Sistem pengawasan internal pun harus diperbaiki. PT Antam perlu membangun mekanisme kontrol yang lebih ketat agar setiap proses bisnis berjalan sesuai aturan dan terhindar dari praktik penyimpangan. Tanpa sistem pengawasan yang efektif, celah bagi tindak korupsi tetap terbuka dan berpotensi menjadi ancaman bagi keberlangsungan bisnis perusahaan.

Senada, pengamat BUMN dari UI, Toto Pranoto, menilai bahwa skandal ini menunjukkan adanya kelemahan dalam penerapan Standar Operasional Prosedur (SOP) di PT Antam. “Bagaimana mungkin praktik korupsi seperti ini bisa berjalan bertahun-tahun tanpa terdeteksi? Ini menandakan ada masalah serius dalam sistem pengawasan internal,” ujarnya.

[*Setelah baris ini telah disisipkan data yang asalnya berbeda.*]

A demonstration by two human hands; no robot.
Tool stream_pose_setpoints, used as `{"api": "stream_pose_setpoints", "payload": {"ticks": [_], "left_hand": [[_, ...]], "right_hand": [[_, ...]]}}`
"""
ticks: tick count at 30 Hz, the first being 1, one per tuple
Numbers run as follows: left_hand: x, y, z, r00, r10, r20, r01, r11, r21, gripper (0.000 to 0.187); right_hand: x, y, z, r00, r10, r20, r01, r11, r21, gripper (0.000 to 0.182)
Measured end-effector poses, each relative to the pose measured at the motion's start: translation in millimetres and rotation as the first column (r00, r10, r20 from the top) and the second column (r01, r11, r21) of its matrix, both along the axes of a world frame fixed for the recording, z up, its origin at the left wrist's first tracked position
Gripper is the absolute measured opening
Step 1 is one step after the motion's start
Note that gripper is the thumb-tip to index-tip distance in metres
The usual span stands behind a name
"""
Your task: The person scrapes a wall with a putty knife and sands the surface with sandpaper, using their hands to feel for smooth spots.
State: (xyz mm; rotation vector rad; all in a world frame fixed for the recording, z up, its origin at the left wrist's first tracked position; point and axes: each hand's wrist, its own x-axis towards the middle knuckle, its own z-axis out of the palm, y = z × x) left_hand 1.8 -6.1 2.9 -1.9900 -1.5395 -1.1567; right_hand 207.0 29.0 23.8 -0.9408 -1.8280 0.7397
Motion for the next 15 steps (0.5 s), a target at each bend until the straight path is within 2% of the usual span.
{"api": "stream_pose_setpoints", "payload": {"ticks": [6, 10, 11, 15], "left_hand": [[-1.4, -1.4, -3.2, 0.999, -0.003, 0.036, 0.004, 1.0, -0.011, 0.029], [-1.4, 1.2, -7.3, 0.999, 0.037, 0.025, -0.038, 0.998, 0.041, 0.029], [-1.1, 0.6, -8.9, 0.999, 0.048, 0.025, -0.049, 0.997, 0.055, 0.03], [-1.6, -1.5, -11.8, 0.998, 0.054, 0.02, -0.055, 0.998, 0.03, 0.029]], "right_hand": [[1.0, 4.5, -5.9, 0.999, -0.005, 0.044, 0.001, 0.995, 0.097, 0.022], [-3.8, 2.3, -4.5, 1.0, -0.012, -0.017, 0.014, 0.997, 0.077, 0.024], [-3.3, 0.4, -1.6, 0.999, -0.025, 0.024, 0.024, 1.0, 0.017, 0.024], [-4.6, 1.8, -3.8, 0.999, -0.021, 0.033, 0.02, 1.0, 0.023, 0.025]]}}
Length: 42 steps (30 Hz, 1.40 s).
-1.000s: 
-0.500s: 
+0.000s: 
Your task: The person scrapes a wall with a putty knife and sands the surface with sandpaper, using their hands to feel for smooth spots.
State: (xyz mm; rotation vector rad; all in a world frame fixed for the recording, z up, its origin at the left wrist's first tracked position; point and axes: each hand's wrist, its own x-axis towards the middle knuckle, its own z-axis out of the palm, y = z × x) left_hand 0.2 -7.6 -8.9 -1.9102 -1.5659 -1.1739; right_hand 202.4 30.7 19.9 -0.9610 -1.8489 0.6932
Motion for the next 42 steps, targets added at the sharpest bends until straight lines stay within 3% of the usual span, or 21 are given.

Menurut Toto, perlu ada evaluasi menyeluruh, mulai dari sistem pengawasan di level operasional hingga kepatuhan terhadap SOP dalam produksi dan penjualan. Ia juga menekankan pentingnya investigasi lebih dalam untuk mengungkap sejauh mana keterlibatan pihak internal dalam skandal ini. “Jika dibiarkan, kasus seperti ini hanya akan terus berulang. Harus ada tindakan tegas agar tata kelola Antam bisa diperbaiki secara struktural dan regulatif,” tegasnya.